### PROBLEM DETAILS:
Each record below should be returned word for word, with no pictures included.

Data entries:

* * * * *

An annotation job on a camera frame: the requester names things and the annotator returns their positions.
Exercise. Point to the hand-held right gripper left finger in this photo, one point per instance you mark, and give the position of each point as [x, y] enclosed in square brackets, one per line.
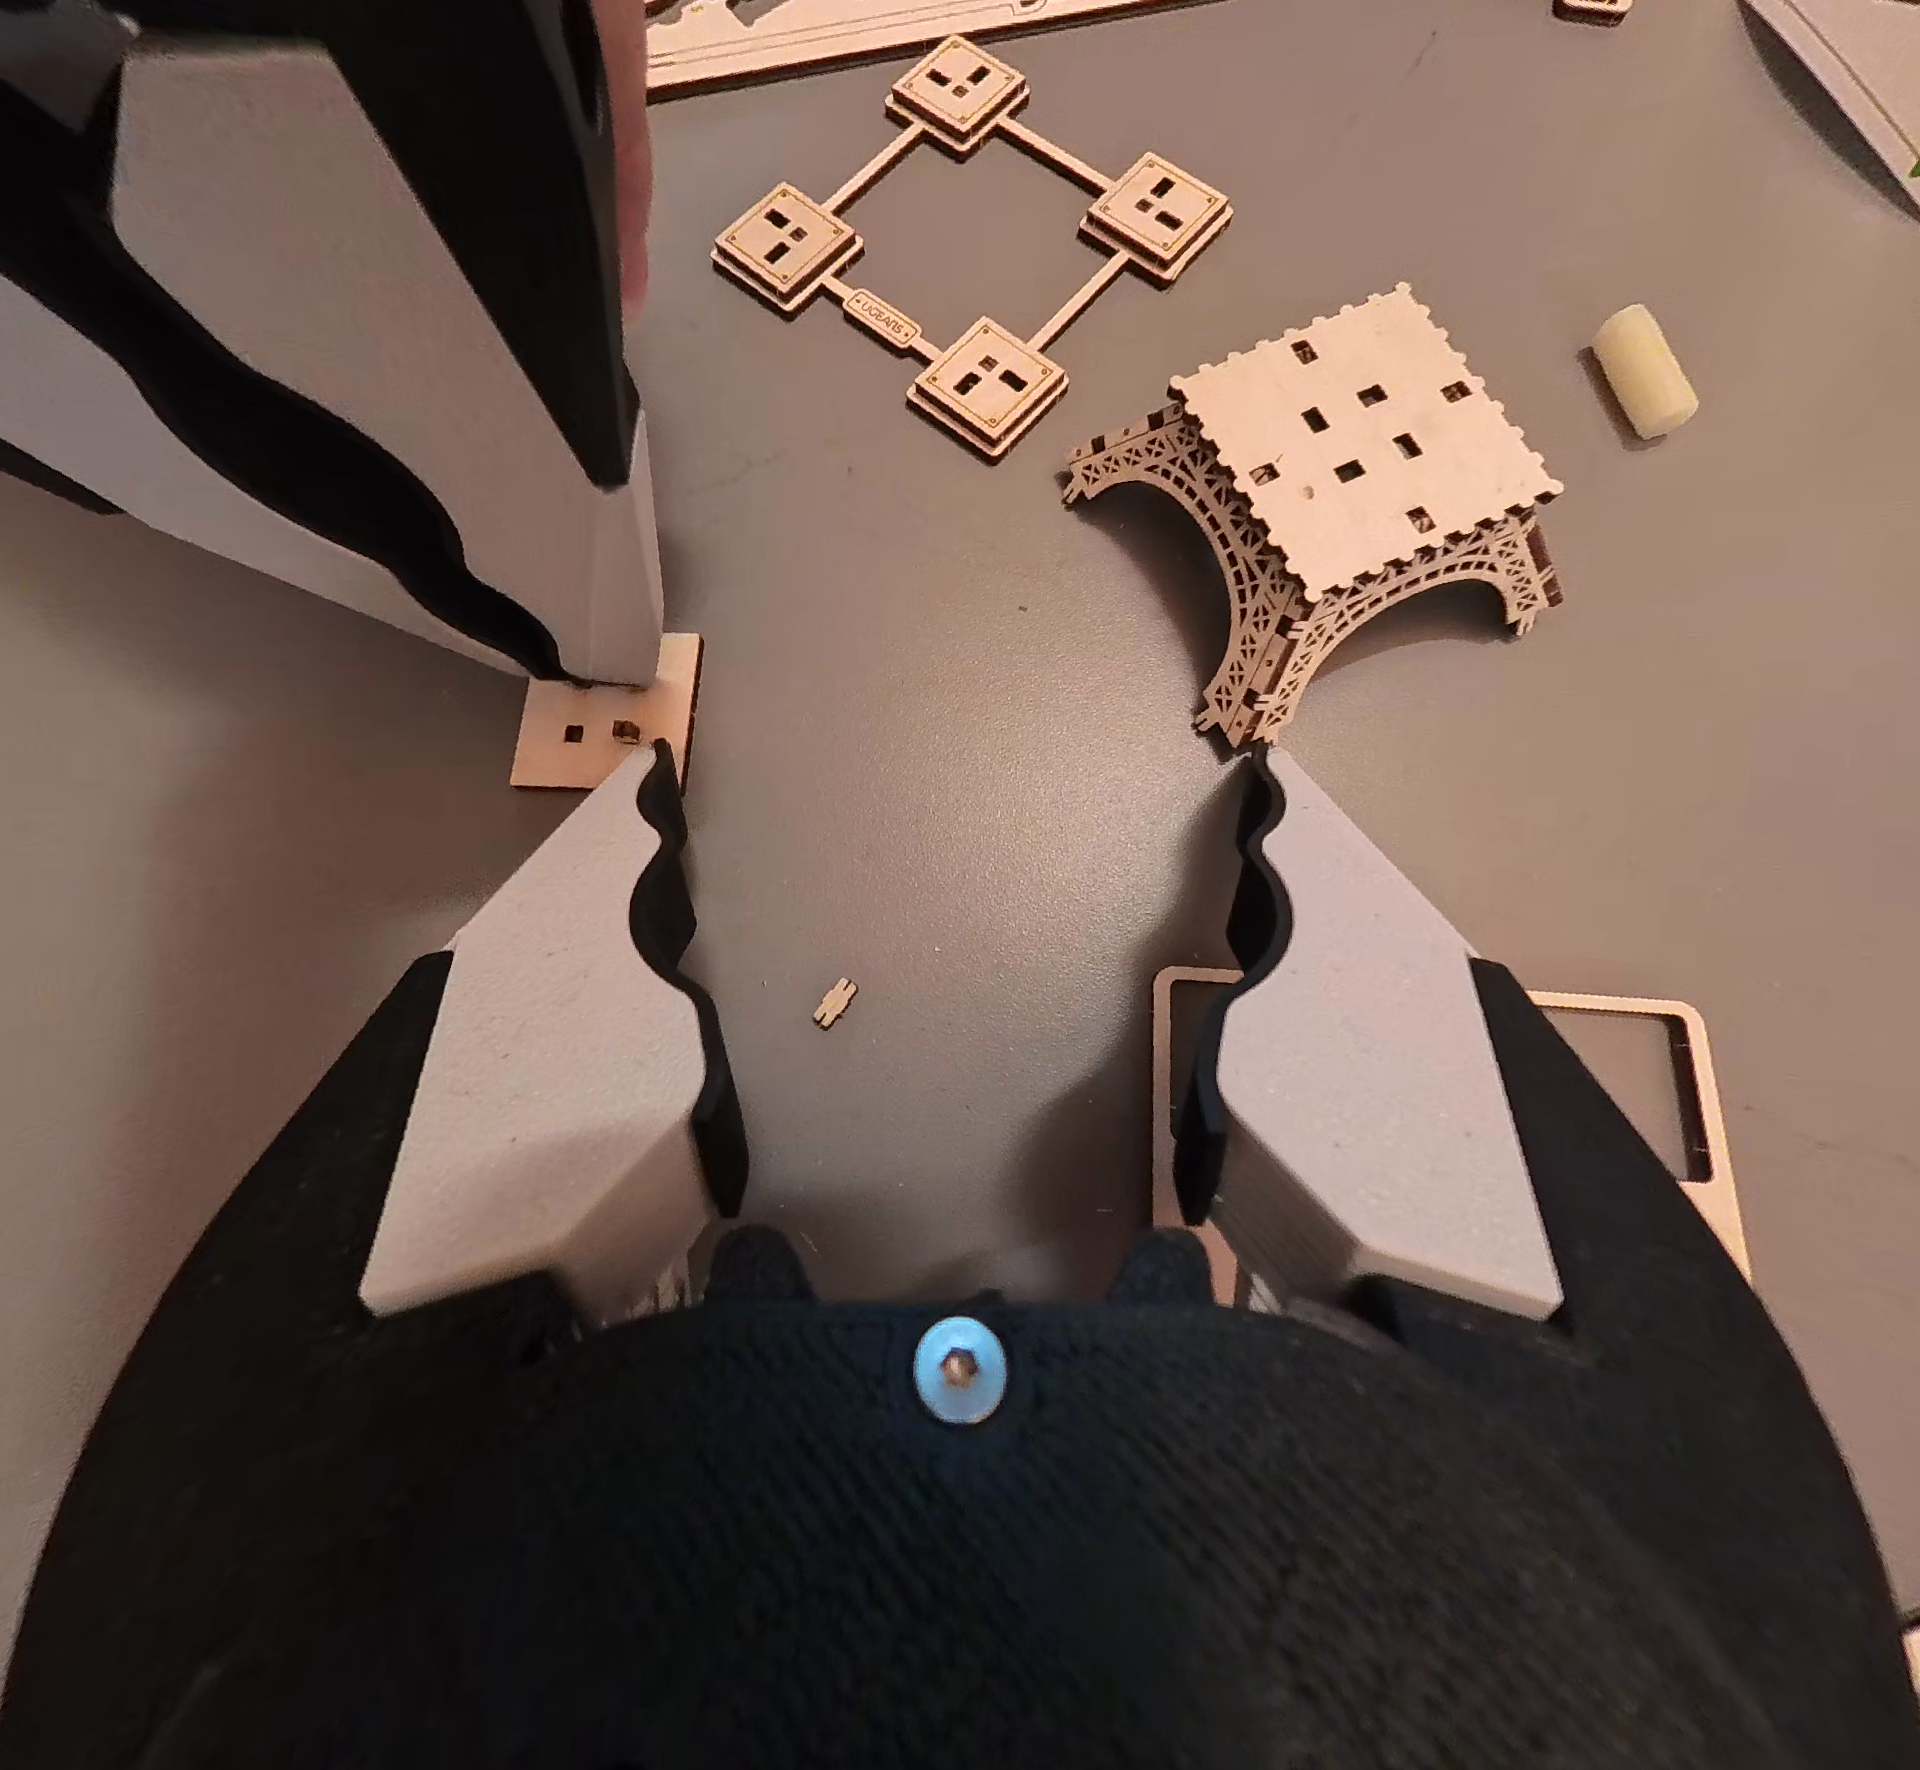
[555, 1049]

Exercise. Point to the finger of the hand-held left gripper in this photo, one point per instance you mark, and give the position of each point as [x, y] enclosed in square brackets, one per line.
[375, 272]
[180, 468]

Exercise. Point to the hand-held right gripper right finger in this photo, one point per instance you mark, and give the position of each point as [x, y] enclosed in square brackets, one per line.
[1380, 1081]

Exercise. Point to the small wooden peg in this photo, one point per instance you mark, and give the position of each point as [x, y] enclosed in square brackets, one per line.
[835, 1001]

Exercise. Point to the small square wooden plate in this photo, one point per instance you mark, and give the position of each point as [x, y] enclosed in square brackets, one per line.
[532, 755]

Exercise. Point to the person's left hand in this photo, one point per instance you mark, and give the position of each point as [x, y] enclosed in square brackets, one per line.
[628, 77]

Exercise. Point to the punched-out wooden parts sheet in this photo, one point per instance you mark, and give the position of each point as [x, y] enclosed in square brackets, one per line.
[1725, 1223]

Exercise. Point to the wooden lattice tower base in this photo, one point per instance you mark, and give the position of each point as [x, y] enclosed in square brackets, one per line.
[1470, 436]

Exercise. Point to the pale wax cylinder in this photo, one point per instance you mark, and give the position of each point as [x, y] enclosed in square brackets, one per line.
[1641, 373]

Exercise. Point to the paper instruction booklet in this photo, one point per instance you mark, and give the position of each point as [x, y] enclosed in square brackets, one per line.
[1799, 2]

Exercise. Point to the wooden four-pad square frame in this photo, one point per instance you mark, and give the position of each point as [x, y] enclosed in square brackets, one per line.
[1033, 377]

* * * * *

### ANSWER BELOW:
An annotation job on a camera frame: the requester names things and the annotator returns their positions.
Exercise. Point to the hand-held right gripper left finger in this photo, one point per instance you mark, and give the position of each point as [x, y] enclosed in square brackets, one per line.
[555, 1049]

Exercise. Point to the finger of the hand-held left gripper in this photo, one point per instance you mark, and give the position of each point as [x, y] enclosed in square brackets, one per line.
[375, 272]
[180, 468]

Exercise. Point to the hand-held right gripper right finger in this photo, one point per instance you mark, and give the position of each point as [x, y] enclosed in square brackets, one per line.
[1380, 1081]

Exercise. Point to the small wooden peg in this photo, one point per instance you mark, and give the position of each point as [x, y] enclosed in square brackets, one per line.
[835, 1001]

Exercise. Point to the small square wooden plate in this photo, one point per instance you mark, and give the position of each point as [x, y] enclosed in square brackets, one per line.
[532, 755]

Exercise. Point to the person's left hand in this photo, one point per instance you mark, and give the position of each point as [x, y] enclosed in square brackets, one per line.
[628, 77]

Exercise. Point to the punched-out wooden parts sheet in this photo, one point per instance you mark, and give the position of each point as [x, y] enclosed in square brackets, one per line.
[1725, 1223]

Exercise. Point to the wooden lattice tower base in this photo, one point per instance you mark, and give the position of each point as [x, y] enclosed in square brackets, one per line.
[1470, 436]

Exercise. Point to the pale wax cylinder in this photo, one point per instance you mark, and give the position of each point as [x, y] enclosed in square brackets, one per line.
[1641, 373]

Exercise. Point to the paper instruction booklet in this photo, one point per instance you mark, and give the position of each point as [x, y] enclosed in square brackets, one per line.
[1799, 2]

Exercise. Point to the wooden four-pad square frame in this photo, one point per instance you mark, and give the position of each point as [x, y] enclosed in square brackets, one per line.
[1033, 377]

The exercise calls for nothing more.